Data shown:
──────────
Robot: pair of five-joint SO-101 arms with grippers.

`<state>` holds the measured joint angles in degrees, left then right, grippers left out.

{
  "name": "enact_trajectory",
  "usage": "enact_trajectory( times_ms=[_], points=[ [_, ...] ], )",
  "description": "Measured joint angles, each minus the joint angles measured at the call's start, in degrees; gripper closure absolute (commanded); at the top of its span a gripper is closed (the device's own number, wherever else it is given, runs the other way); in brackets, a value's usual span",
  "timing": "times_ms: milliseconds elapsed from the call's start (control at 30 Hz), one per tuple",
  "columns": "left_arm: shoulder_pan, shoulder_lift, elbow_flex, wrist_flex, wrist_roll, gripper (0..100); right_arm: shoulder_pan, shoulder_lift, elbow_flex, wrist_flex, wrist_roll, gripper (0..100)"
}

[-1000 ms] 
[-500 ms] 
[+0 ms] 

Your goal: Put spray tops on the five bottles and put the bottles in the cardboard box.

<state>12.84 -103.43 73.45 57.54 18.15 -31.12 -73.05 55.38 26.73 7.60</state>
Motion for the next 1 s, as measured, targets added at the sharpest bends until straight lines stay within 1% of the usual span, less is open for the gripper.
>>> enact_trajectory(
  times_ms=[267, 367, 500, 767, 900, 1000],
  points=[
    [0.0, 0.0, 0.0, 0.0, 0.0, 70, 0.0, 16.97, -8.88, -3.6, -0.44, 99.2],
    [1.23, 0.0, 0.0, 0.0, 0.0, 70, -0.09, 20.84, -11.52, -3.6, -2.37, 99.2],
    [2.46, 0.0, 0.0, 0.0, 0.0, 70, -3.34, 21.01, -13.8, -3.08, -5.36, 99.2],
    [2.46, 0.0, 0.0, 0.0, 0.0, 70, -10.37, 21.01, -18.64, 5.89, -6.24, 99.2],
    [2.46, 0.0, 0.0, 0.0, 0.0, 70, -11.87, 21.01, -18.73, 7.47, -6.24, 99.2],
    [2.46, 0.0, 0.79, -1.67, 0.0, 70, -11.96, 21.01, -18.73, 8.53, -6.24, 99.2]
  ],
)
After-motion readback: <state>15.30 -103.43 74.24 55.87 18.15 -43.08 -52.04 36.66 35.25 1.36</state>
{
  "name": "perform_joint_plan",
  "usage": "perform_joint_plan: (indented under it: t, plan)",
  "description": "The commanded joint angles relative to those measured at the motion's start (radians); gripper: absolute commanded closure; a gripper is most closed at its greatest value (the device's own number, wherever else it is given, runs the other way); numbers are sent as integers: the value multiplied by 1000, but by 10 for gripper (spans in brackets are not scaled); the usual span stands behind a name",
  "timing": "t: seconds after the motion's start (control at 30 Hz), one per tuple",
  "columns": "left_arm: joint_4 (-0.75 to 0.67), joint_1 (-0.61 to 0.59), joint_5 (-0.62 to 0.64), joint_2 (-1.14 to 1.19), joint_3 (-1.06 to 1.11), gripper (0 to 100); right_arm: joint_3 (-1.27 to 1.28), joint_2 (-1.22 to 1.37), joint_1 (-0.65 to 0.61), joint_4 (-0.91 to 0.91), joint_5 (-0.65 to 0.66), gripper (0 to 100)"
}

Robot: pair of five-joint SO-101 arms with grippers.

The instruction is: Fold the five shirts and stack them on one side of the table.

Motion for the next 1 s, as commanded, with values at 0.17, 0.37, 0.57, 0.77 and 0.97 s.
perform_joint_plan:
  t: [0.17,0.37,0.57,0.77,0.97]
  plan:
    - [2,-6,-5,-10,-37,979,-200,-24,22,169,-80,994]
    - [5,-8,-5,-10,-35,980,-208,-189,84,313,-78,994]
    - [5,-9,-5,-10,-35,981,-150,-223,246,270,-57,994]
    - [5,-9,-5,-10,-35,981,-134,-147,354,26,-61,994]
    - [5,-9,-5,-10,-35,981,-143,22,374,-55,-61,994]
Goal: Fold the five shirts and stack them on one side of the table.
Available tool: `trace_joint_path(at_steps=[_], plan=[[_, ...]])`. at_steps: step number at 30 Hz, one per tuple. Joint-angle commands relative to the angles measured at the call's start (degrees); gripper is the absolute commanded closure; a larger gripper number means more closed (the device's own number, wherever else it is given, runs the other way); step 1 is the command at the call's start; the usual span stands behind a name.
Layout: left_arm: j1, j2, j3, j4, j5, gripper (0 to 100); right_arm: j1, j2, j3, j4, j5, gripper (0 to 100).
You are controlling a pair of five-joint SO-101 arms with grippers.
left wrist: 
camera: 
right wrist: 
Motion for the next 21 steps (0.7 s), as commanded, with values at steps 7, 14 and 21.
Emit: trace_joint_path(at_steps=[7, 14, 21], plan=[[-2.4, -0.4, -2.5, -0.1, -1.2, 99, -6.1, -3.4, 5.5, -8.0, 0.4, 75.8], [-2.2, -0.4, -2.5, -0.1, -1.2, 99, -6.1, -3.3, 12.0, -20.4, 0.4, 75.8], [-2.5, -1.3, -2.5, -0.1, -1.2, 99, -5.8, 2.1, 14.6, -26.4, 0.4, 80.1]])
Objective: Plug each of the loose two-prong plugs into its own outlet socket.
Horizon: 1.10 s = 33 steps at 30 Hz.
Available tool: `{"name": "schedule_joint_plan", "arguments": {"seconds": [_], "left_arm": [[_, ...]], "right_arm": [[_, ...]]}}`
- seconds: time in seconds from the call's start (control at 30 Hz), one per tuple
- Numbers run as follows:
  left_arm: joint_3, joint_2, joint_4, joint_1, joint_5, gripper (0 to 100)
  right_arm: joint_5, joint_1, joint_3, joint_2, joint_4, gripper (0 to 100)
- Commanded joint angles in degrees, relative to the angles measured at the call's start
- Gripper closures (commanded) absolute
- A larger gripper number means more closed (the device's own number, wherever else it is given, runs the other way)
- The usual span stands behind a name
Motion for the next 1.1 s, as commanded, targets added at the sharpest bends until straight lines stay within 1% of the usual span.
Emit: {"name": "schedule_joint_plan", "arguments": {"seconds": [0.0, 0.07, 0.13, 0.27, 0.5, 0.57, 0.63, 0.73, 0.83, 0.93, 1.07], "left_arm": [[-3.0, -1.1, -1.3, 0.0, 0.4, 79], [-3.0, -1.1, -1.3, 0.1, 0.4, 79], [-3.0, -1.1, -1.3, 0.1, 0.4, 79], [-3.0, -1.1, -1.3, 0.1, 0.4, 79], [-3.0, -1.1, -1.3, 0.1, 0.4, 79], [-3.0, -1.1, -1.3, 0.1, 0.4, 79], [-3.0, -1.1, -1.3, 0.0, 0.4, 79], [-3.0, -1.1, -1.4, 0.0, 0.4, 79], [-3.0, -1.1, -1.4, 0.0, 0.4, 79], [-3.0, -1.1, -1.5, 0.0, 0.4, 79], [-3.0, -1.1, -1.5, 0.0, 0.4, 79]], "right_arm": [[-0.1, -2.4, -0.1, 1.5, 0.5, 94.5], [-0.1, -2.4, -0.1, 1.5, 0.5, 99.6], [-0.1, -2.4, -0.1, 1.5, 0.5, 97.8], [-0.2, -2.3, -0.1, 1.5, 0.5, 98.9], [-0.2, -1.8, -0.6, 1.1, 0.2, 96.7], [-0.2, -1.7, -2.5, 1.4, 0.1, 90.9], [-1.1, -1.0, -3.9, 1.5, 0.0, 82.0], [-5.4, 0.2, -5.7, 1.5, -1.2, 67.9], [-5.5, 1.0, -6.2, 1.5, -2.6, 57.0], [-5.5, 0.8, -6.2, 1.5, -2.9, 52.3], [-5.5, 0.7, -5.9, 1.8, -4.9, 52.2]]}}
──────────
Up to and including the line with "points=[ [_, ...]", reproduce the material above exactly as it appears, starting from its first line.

Robot: pair of five-joint SO-101 arms with grippers.

`<state>` holds the measured joint angles in degrees, left then right, grippers left out.

{
  "name": "enact_trajectory",
  "usage": "enact_trajectory( times_ms=[_], points=[ [_, ...] ], )",

That's the answer, with nothing more to add.